Source material:
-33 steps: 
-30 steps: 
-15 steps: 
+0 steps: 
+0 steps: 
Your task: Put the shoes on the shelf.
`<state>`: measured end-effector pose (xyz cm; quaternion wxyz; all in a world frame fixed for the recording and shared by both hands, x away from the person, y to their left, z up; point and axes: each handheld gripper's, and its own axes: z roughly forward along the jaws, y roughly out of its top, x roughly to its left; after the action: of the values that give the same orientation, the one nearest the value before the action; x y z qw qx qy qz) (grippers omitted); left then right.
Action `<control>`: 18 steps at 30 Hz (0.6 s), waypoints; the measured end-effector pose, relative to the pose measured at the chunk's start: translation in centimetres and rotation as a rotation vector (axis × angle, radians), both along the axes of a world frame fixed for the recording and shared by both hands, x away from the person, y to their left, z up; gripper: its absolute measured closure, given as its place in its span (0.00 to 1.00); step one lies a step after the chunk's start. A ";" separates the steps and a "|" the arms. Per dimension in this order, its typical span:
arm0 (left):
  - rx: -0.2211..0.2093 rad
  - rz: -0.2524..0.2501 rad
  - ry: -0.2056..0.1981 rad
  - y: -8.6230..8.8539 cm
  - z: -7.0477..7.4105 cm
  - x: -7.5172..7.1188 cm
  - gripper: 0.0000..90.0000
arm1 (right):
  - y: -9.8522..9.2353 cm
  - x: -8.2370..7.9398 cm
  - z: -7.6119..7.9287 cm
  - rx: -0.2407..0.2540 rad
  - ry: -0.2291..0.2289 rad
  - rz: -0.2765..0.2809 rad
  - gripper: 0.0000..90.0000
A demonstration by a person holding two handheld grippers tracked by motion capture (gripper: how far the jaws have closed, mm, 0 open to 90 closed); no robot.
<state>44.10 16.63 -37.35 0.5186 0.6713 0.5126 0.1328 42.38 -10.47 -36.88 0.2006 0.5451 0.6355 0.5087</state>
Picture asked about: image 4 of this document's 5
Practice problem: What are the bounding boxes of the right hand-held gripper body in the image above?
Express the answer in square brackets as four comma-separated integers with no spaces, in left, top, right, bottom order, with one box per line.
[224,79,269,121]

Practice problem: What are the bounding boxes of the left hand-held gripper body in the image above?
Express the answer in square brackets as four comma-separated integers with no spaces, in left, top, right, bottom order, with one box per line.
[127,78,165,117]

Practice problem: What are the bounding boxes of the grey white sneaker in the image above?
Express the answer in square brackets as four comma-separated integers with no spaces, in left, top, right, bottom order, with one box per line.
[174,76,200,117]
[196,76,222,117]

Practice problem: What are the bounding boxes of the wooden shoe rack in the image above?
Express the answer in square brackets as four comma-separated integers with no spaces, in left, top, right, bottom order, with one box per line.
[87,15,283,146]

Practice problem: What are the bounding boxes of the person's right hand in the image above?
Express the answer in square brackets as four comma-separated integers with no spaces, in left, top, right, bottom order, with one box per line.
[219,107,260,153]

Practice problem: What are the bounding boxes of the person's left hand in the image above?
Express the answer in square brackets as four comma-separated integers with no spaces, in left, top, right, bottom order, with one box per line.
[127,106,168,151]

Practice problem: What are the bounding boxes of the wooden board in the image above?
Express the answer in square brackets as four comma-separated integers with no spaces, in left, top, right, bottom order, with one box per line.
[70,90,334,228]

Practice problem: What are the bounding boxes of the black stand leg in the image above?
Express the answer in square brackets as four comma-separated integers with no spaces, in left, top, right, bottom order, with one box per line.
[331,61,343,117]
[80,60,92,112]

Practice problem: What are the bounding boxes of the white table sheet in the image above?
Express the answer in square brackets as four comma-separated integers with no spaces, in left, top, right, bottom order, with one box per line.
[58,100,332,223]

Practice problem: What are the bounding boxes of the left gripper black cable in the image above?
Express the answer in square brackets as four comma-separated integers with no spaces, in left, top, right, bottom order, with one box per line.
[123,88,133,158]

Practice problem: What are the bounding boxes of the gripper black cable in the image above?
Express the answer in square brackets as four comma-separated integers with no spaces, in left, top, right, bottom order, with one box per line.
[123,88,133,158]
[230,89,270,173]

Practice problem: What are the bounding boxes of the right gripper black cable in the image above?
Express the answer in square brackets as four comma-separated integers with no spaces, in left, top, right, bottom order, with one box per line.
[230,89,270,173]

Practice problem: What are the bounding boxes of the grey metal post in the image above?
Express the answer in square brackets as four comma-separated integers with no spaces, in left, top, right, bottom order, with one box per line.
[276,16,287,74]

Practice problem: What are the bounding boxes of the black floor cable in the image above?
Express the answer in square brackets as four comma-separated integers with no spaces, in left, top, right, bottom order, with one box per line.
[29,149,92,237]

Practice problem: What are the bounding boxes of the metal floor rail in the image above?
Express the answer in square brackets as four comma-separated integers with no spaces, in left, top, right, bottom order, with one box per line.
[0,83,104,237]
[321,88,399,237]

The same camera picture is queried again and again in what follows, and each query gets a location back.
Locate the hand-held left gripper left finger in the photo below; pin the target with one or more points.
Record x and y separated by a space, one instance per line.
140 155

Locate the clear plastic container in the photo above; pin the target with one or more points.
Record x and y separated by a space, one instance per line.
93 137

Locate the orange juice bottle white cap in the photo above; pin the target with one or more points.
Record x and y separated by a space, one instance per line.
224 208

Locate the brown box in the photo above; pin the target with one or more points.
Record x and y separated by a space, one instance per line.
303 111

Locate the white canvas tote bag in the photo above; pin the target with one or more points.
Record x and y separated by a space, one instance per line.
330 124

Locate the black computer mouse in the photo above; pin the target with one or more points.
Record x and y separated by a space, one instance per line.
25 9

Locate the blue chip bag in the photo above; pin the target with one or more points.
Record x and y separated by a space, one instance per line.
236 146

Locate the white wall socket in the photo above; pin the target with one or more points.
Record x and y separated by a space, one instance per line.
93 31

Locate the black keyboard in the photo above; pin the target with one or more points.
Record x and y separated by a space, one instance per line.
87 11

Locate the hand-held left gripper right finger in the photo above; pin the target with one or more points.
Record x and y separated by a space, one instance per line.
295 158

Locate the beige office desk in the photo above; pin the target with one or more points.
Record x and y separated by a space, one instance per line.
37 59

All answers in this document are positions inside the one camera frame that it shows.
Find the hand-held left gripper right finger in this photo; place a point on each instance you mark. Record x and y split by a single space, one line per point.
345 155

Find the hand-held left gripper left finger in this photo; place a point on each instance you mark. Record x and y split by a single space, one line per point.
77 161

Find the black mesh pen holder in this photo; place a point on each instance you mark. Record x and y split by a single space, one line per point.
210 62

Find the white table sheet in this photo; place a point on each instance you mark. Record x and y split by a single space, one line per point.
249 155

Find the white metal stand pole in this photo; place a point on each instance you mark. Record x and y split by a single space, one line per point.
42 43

About this task: For each line in the data above that contains the string "measured", extract the line.

The completed task:
`<state>`: measured end-effector pose (xyz cm; quaternion wxyz; all in a world frame fixed for the recording and shared by both hands, x away from the person, y to their left, z up; point and axes: each handheld gripper's, and its own axes: z roughly forward along the jaws, y roughly out of its top, x roughly to its left; after the action: of the values that give the same orientation, the one nearest the value before the action; x y z qw qx qy qz) (grippers omitted); left then right.
Action `<control>`: 18 steps at 30 Hz (0.6 s), waypoints; the measured end-effector pose, relative to the pose measured at the chunk's start: translation in centimetres and rotation as a rotation vector (axis × angle, radians), both along the axes of a world frame fixed for the recording and shared by both hands, x away from the person, y to their left, z up; gripper: its absolute measured closure, given as its place in its span (0.00 to 1.00); step one lies a step after the chunk's start. A ";" separates the steps and a "|" the arms. Per dimension in this order, its typical span:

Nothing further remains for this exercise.